Chinese snooker player (born 1998)

Zhou Yuelong (周跃龙; born 24 January 1998) is a Chinese professional snooker player. He has been runner-up at four ranking events; the January 2020 European Masters, the 2020 Shoot Out, the 2022 Northern Ireland Open, and the 2025 English Open.

==Career==
Between 2011 and 2014, Zhou was regularly selected to play in the wildcard round of Chinese ranking events. He could only win two of the nine he played in and was knocked out in the first round in both of those. Zhou won the 2013 IBSF World Snooker Championship which enabled him to join the snooker tour for the 2014–15 season.

=== 2014/2015 season ===
Zhou turned pro in 2014. His first win as a professional came at attempt number one as he defeated Alfie Burden 5–3 to qualify for the 2014 Wuxi Classic, where he lost 5–3 to Graeme Dott in the first round. Zhou defeated compatriot Liang Wenbo 6–2 to qualify for the International Championship and won his first ever match at a ranking event by eliminating Chris Melling 6–1, before being edged out 6–5 by Ricky Walden. He made his debut in a ranking event outside China at the UK Championship, but lost 6–1 to Jimmy Robertson in the first round. At the minor-ranking Xuzhou Open, Zhou saw off Barry Pinches to reach the quarter-finals where Thepchaiya Un-Nooh beat him 4–2. This helped him finish 15th on the Order of Merit. Zhou's second last 32 appearance at a ranking event this season came at the China Open and, after winning the first two frames, he lost 5–2 to David Gilbert. He was the world number 75 after his debut season on tour.

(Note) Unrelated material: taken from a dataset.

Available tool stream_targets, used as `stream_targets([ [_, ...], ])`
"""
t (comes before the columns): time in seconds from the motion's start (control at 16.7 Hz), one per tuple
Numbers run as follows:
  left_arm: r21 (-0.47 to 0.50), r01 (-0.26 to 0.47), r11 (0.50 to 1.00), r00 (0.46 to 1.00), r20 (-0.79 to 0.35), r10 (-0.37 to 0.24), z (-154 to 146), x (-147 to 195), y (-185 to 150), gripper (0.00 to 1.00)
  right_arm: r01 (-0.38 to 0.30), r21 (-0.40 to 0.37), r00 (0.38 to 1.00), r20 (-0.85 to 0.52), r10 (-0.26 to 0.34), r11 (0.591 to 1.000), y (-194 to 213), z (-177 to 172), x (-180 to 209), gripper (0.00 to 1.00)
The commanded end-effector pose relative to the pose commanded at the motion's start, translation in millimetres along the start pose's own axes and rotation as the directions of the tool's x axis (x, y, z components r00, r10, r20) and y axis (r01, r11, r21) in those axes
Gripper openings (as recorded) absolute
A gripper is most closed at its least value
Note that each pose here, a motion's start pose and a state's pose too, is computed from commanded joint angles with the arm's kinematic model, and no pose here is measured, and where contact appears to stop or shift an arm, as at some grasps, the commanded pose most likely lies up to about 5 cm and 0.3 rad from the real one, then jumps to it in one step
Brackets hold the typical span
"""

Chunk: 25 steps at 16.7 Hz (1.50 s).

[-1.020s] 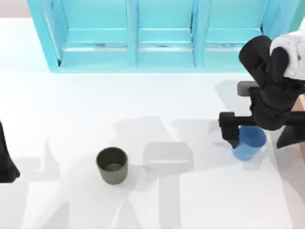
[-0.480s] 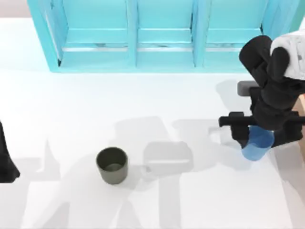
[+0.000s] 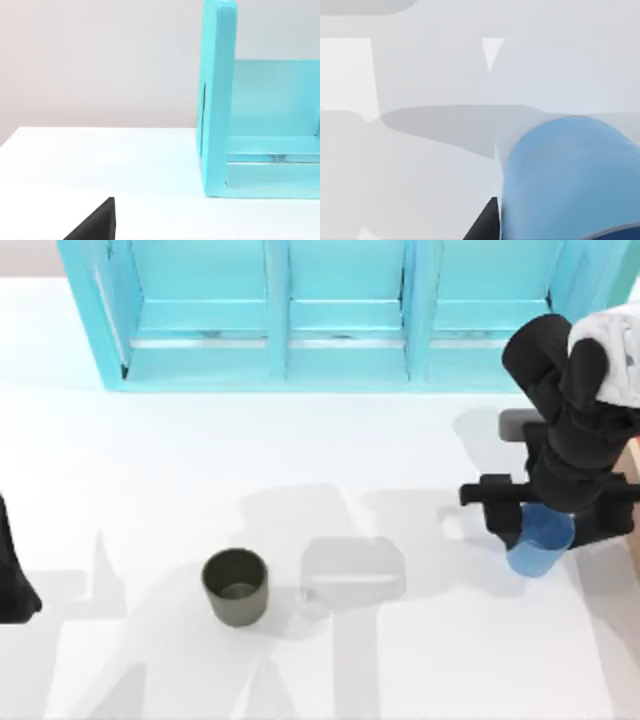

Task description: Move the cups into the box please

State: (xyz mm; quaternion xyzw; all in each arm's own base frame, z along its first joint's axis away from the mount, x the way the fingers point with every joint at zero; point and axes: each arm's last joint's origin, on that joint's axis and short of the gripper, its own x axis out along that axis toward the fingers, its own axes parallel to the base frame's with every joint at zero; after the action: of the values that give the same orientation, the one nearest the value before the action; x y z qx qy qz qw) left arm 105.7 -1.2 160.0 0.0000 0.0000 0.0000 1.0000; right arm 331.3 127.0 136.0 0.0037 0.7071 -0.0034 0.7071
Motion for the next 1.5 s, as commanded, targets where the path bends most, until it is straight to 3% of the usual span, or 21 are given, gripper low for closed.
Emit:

It’s unbelievable – fantastic. It’s a huge tournament for us. Our dreams were to become champions since we first picked up the cue – and now they have come true. It’s very unexpected. Our goal was to make the knock out stage because we were in a tough group. After the group stage we realised that we had a good chance if we could play our best, so the confidence just built match by match.
— Zhou after winning the Snooker World Cup.

Zhou was selected to take part in the non-ranking 2015 Snooker World Cup with 15-year old Yan Bingtao as part of China's "B" team; China were allowed a second team as the hosts. They were 50/1 outsiders but topped their group, knocking out England in the process, and then in the knock-out stages beat Australia, Wales and Scotland in the final and pocketed a cheque of US$200,000 between them. Defeated finalist Stephen Maguire stated that he believed he had watched two future world champions.

=== 2015/2016 season ===
Zhou saw off Sam Baird 6–4 to qualify for the 2015 International Championship and beat Martin Gould 6–2 and Sanderson Lam 6–0 to reach the last 16 of a ranking event for the first time, where he lost 6–5 to Thepchaiya Un-Nooh. His World Cup win gained him entry into the Champion of Champions and he edged out reigning world champion Stuart Bingham 4–3, before losing 6–3 to Kyren Wilson in the quarter-finals. In the UK Championship Zhou defeated Craig Steadman 6–3, before exiting 6–1 in the second round to Shaun Murphy. He qualified for the China Open and lost 5–2 to John Higgins in the opening round. Zhou almost played in the World Championship for the first time, but was defeated in the final qualifying round 10–7 by compatriot Zhang Anda. He entered the top 64 in the world rankings for the first time at the end of the season, as he was 54th.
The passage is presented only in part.